Long before you actually see Patricia Urquiola, you can usually hear her. The Oviedo-born, Milan-based architect’s Spanish-inflected Italian clicks at a million miles a minute in a thundering, yet chirpy tone. She is the only woman we know who can roar like a blond lioness to bring high-powered businessmen to their knees– and yet still be as charming as a purring kitten.
When she finally materializes in physical form, the electric Urquiola package is wrapped up in eye-bending style. On this weekday morning in Milan, the 54-year-old has boldly thrown on fringe-front rocker slip-on shoes by Pierre Hardy with orange lurex socks, a black Lanvin coat and cropped rust colored Marni pants. She shoots across her dining room like a tornado.
“I’m fast—fast, fast, fast, fast!” she says, blasting words like bullets and running upstairs while tweeting directives to a trailing staff of employees. “I’m a beast of speed. The minute I get into something, I go full on.”
Urquiola thinks, talks, walks, works and zips around the globe at lightening speed—and she’s got a body of work to prove it. Over her 30-plus year career, she has designed Moroso couches, B&B Italia chairs and carpets, one of a kind wall art, Flos lamps and perfect tableware from Kartell.
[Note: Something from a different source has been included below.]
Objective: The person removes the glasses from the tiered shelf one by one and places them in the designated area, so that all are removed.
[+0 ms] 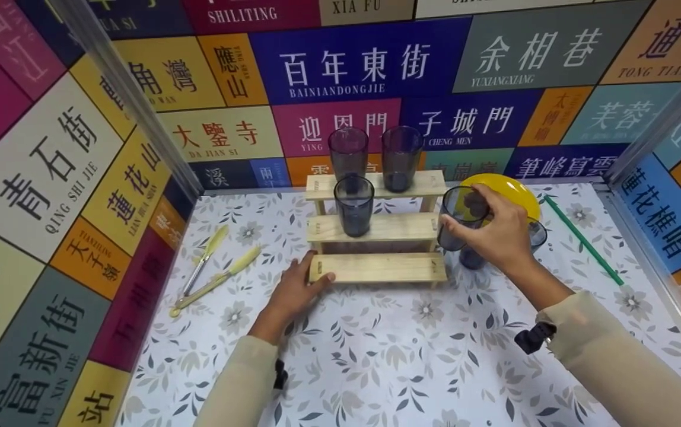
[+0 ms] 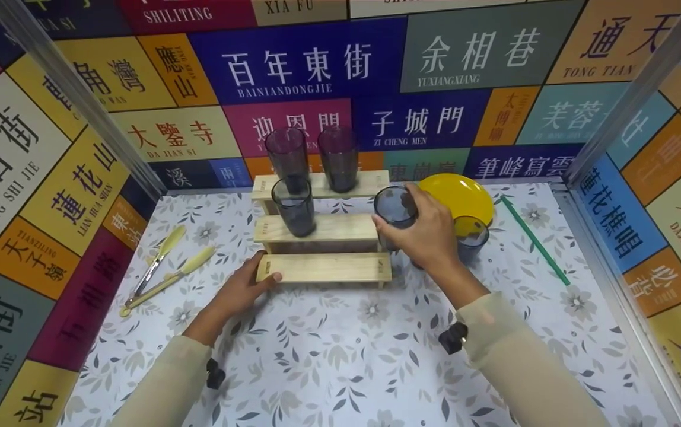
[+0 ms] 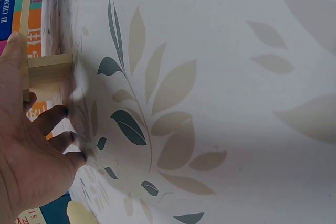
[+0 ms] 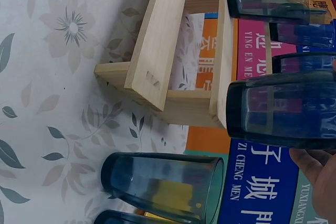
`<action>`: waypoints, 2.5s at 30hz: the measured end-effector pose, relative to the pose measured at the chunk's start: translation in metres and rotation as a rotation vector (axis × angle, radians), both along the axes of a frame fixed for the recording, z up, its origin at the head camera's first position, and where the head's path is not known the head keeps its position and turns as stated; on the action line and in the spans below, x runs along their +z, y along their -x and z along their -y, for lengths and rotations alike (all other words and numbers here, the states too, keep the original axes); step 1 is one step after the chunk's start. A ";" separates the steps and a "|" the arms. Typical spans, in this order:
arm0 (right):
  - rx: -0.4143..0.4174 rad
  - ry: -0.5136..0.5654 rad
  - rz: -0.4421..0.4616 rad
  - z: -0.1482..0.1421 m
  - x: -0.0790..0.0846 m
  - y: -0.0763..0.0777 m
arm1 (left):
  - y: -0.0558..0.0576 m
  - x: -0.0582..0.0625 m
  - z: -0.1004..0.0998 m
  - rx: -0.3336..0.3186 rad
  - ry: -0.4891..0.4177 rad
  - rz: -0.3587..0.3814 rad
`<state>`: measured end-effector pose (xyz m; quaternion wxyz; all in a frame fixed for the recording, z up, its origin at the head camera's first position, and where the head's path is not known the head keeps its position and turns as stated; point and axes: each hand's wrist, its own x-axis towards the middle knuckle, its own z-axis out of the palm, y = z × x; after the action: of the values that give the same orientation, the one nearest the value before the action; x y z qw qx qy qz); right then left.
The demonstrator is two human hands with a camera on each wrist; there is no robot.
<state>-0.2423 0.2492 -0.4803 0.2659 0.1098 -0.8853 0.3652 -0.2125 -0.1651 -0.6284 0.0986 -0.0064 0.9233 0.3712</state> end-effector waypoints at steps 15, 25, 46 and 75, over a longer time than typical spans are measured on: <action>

By now, she is one of the most important female furniture designers in the world and a coveted hired gun for the world’s top design companies. But she plays down the fame. “I’m an instrument, like a chef, designer, or an artist,” she explains. “What I do is me. If you like that, I like you. I am less interesting than what I do. I’m a medium.”
As such, she designs approximately 30 new products per year ranging from kitchens and couches to carpets and tiles. In contrast to most of her male contemporaries, Urquiola’s work is characterized by live-wire color, rambunctious pattern and an unbridled sense of optimism. The creativity occurs at her 20 plus person studio in Milan, conveniently located downstairs from her two story home which she shares with her daughters Sofia age 10, Giulia age 20 and her Italian husband Alberto 45, who also runs the studio. It’s a unique home-work situation that allows Urquiola to do what so few women actually can: run a happy home and also a successful empire.
“I know how to split the time,” she says. “My husband and I move easily from the house to the garden to the studio and are usually talking about work. Sometimes I go down to the office in my pajamas.”
Usually, however, she’s in a feisty, original mix of runway fashion. Her closet is packed with Dries Van Noten knit tunics, Stella McCartney mock crock pint coats, boxy Celine outerwear and python patchwork Birkenstocks by Isabell Marant.
“They’re not very feminine,” she observes of her favorite fashion items. “They’re objects I have fun with—they’re more like toys.”
Similarly, Urquiola’s home has the layered, unruly air of an unconventional collector, rather than the minimal control of a cool curator. Her two-floor apartment and her two terraces are stuffed with patterns, books, objects, products and design prototypes, most of which she has designed herself.
“I find it insane when designers live in homes that look like design museums,” she says of her cozy chaos. “You need to live with the objects you design. So, everything goes up and down from the studio. All of my objects are like wine. They stay there to mature and then I think what to do with them.”
At the moment, she has paired rusted low-rise B&B coffee table protoypes (that were destined for the trash bin) with crystal bubble lamps by Foscarini, Boodri marble tables, her Fat Fat stools and side tables for B&B, wall textiles she designed for Kvadrat, and resin intarsia artwork she did for Milan design gallery Nilufar.
The rowdiness unfurls outdoors where Urquiola has allowed her garden to explode like a wild jungle populated with her own unusual outdoor furniture designs. Amidst undisciplined foliage, there are Kettal outdoor armchairs, multicolor Moroso plastic chairs, high-backed B&B outdoor arm chairs and a color-flecked plastic outdoor carpet she designed that looks to be made of woven wool.
“Your home must correspond with your personality,” Urquiola trills. “I don’t like it when the house doesn’t fit with the person who owns it. This is the only drama in design.”